Encyclopedia of Experiments: Biology
A subscription to JoVE is required to view this content.
You will only be able to see the first 20 seconds.
Transcript
Please note that all translations are automatically generated.
- 注入された胚がG0成人に発達すると、すべての個々のハエを適切なバランサ株に渡って潜在的なF1 CRISPR編集ラインを拡大し、ゲノム修飾の継承を追跡することができます。
ゲノムDNAを抽出するには、抽出バッファーを含むピペットチップでハエを押しつぶす。組織が分解されたら液体を排出し、抽出バッファーにサンプル中のタンパク質を消化する酵素であるプロテナーゼKが含まれ、高熱によって不活性化される酵素。
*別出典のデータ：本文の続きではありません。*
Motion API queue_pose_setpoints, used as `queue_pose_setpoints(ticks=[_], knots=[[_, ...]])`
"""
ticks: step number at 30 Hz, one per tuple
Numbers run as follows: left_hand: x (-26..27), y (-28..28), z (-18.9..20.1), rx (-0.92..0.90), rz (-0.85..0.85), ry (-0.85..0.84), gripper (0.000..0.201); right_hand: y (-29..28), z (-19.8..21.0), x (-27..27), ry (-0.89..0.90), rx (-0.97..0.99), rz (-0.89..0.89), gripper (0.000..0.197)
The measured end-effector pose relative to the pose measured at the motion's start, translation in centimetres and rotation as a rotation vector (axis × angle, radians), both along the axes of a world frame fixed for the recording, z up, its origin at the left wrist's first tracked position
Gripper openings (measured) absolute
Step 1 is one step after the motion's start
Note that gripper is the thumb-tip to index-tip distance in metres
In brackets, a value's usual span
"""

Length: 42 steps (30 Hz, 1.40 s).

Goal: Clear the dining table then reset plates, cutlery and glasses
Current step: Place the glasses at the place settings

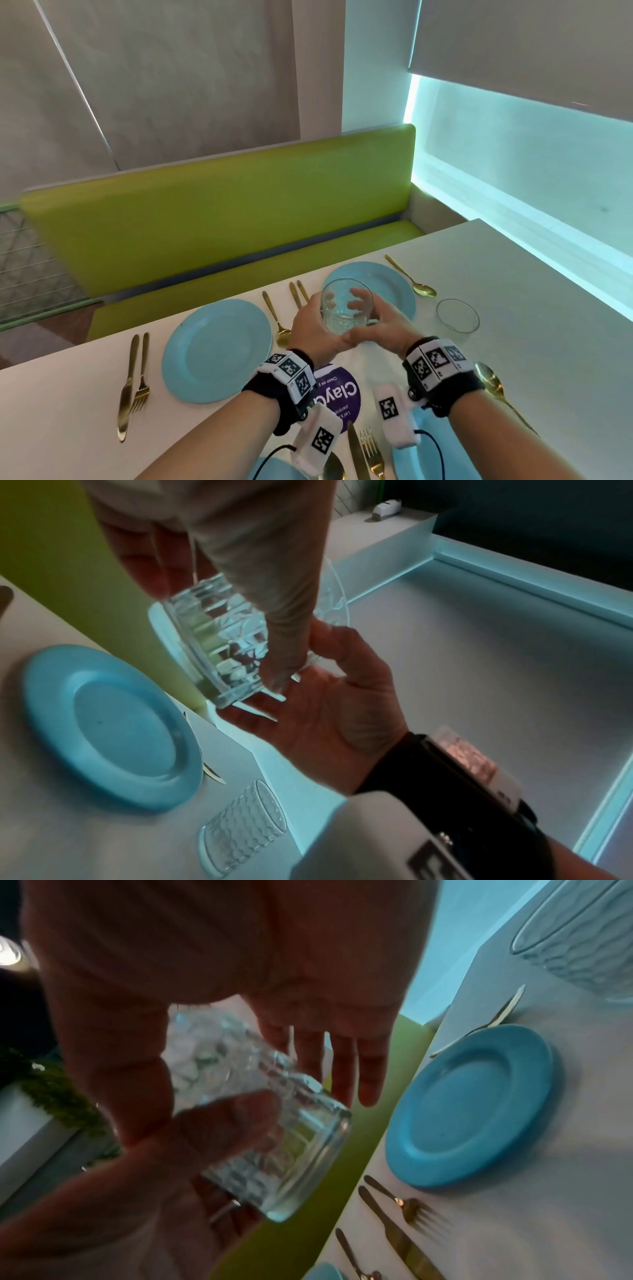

DNAにアクセスできるようになったので、PCRスクリーニングに進みます。例えば、新しい配列を含む領域を増幅するように設計されたプライマーを使用します。改変の存在下でのみ2番目のプライマーが結合し、PCR産物が増幅されます。
- 以前にガイドRNA発現プラスミドと代替ドナーの両方を注射したnos-Cas9胚が成人に発達すると、G0が個別に飛んで標的となるアレレに適したラインからバランサフライを行います。
F2幼虫が孵化したら、各十字架からF1の父親を選び、各フライを50マイクロリットルのスクッシュバッファを含むピペットチップで10〜15秒間押しつぶしてゲノムDNAを抽出し、残りのバッファをチューブに分配してよく混ぜます。
20〜30分間摂氏37度でインキュベートします。インキュベーションに続いて、チューブを95°Cのヒートブロックに1〜2分間置いてプロテナーゼK.を不活性化し、10,000グラムで5分間回転した後、さらにPCR分析のために摂氏4度で調製物を保存します。
挿入または置換の存在をスクリーニングするためにプライマーフォワード1とリバース1を使用して3段階PCRベースのスクリーンを実行します。
- 確認されたエンドアウトHDRでフライラインを維持し、F2世代からのバランスストックを確立します。アウトは、他の染色体上の意図しない突然変異を取り除くために再び飛ぶバランサを横切ります。